Widespread dissatisfaction by regular MLAs over the department of Finance’s decision to allocate only 5 per cent to the territory’s burgeoning Heritage Fund has since pushed the minister to boost contributions to 25 per cent of incoming resource revenues from devolution.
A maximum of 5 per cent had been set out in the 2014-15 budget, announced Feb. 6, with the remainder of the anticipated $45 million per annum in first-time royalties going towards infrastructure and debt repayment.
But after staunch disapproval from several MLAs, Finance Minister Michael Miltenberger announced to applause on Tuesday afternoon that 25 per cent of revenues from non-renewable resources would be put away for future generations.
“While public reaction to the budget has generally been positive, members have clearly indicated that they disagree with the proposed allocation for the Heritage Fund,” Miltenberger told the House.
“We have heard these concerns and, in the spirit of consensus government, will be taking members’ wishes on this matter into account by allocating 25 per cent of resource revenues to the Heritage Fund beginning in 2015-16 when revenues begin to flow to the government.”
Miltenberger said the decision, while accommodating the interests of MLAs, will have an impact on future budgets, meaning less money for infrastructure, as the government’s fiscal responsibility policy limits the amount the territory can borrow for projects.
With many infrastructure projects on the books, funding will have to come from elsewhere.
“We will have to revisit our fiscal strategy,” Miltenberger said. “We will need to find offsetting reduction from the O&M (operations and maintenance) base and protect the infrastructure budget.”
Miltenberger said the change in proposed Heritage Fund savings will see an estimated $10 million taken from other parts of next year’s spending.
The increased allocation will see over $400 million in Heritage Fund savings in 20 years if the GNWT captures the maximum revenues of $54 million per annum at a 5 per cent rate of return. Conversely, there would have been $100 million saved in two decades at the same rate.
Budget consultations carried out last fall heard a variety of input from residents across the territory. Though some agreed with the government’s original plan to allocate 5 per cent, with some saying all revenues should go to infrastructure, the majority called for more savings on a range varying from 25 to 100 per cent.
It was that public feedback that had Frame Lake MLA Wendy Bisaro particularly disappointed with the department’s decision to stick to the 5 per cent plan. Both she and Hay River North MLA Robert Bouchard led the charge the day after the budget was released, condemning the decision to ignore the united front of regular members calling for 25 per cent last fall.
“All input except that of Cabinet was ignored, and yesterday’s budget planned around 5 per cent of the resource revenues going to the Heritage Fund, and that decision was made long before any consultation with residents or MLAs took place.

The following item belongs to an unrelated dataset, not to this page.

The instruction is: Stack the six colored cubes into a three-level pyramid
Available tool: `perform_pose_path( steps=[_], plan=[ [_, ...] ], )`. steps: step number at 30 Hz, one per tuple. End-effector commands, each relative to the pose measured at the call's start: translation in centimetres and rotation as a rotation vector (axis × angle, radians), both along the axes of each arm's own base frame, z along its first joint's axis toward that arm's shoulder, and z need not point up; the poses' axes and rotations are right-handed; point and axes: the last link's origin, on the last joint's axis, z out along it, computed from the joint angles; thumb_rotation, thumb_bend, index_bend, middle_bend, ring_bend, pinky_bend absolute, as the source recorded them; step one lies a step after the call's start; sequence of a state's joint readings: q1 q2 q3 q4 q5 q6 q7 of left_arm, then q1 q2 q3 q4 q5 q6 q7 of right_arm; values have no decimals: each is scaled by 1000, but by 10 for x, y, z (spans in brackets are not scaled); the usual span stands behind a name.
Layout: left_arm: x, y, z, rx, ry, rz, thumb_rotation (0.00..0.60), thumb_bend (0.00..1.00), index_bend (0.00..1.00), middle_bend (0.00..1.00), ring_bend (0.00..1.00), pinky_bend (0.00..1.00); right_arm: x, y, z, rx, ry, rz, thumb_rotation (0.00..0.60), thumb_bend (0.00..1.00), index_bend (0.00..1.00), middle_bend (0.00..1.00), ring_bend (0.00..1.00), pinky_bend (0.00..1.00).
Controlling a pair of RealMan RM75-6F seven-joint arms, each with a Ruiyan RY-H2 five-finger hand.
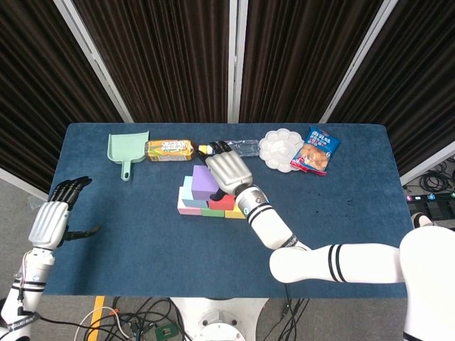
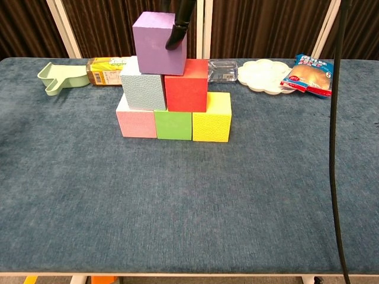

Why bother to consult? Why bother to spend the money to consult? Why bother to give residents and MLAs hope that their opinions matter?” Bisaro said.
Similar speeches meant to criticize the 5 per cent were subsequently put aside on Tuesday in the House, though MLAs continued to chide Miltenberger for his flip-flop, with Range Lake MLA Daryl Dolynny calling the announcement “nothing less than a last minute gong show before regular members.”
Sarah Daitch, an NWT representative of the national public policy group Action Canada, lauded the change in tone from Miltenberger as the group’s recommendations for the fund were tabled in the legislature on Tuesday.
Action Canada, which released a report on the NWT Heritage Fund in time with the budget, called for more than 5 per cent and made several other recommendations for ensuring the transparency and sound management of the fund itself.
“Minister Miltenberger’s announcement of 25% into the Heritage Fund is huge step forward for future generations of Northerners,” she voiced online via Twitter, adding that the announcement “shows that consensus gov’t can be effective.”
Daitch said now it is time for the GNWT to focus on “good fund governance.”